Data extracted from a collection

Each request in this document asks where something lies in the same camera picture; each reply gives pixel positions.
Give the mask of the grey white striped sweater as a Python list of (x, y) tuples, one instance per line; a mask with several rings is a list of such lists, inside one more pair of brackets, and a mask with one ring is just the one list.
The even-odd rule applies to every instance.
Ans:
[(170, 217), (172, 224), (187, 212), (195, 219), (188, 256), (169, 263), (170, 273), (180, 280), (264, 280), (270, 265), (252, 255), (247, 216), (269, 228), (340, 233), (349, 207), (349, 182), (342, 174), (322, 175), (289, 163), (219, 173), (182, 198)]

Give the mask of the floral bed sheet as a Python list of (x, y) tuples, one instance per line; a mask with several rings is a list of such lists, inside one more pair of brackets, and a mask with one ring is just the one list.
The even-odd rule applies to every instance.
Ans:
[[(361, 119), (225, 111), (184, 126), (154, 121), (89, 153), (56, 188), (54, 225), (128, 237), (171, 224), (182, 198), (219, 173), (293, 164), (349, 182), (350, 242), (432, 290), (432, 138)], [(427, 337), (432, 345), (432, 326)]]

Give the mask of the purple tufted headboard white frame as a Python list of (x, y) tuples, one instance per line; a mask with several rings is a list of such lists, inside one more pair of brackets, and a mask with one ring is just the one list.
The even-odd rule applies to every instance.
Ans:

Problem requirements: For every record above, print an exact copy.

Response:
Each request in this document asks where something lies in the same camera picture; each reply gives pixel positions.
Give the mask of the grey white striped sweater as a Python list of (x, y) tuples, one instance per line; a mask with several rings is a list of such lists, inside one more pair of brackets, and a mask with one ring is just the one list.
The even-odd rule applies to every instance.
Ans:
[(170, 217), (172, 224), (187, 212), (195, 219), (188, 256), (169, 263), (170, 273), (180, 280), (264, 280), (270, 265), (252, 255), (247, 216), (269, 228), (340, 233), (349, 207), (349, 182), (342, 174), (322, 175), (289, 163), (219, 173), (182, 198)]

Give the mask of the floral bed sheet as a Python list of (x, y) tuples, one instance per line; a mask with several rings is a list of such lists, inside one more pair of brackets, and a mask with one ring is just the one list.
The even-odd rule applies to every instance.
Ans:
[[(361, 119), (225, 111), (184, 126), (154, 121), (89, 153), (56, 188), (54, 225), (128, 237), (171, 224), (182, 198), (219, 173), (293, 164), (349, 182), (350, 242), (432, 290), (432, 138)], [(427, 337), (432, 345), (432, 326)]]

Give the mask of the purple tufted headboard white frame as a Python list of (x, y) tuples, one instance per line; a mask with several rings is a list of such lists, inside one more pair of brackets, and a mask with one ring is just the one list.
The even-odd rule applies to every instance.
Ans:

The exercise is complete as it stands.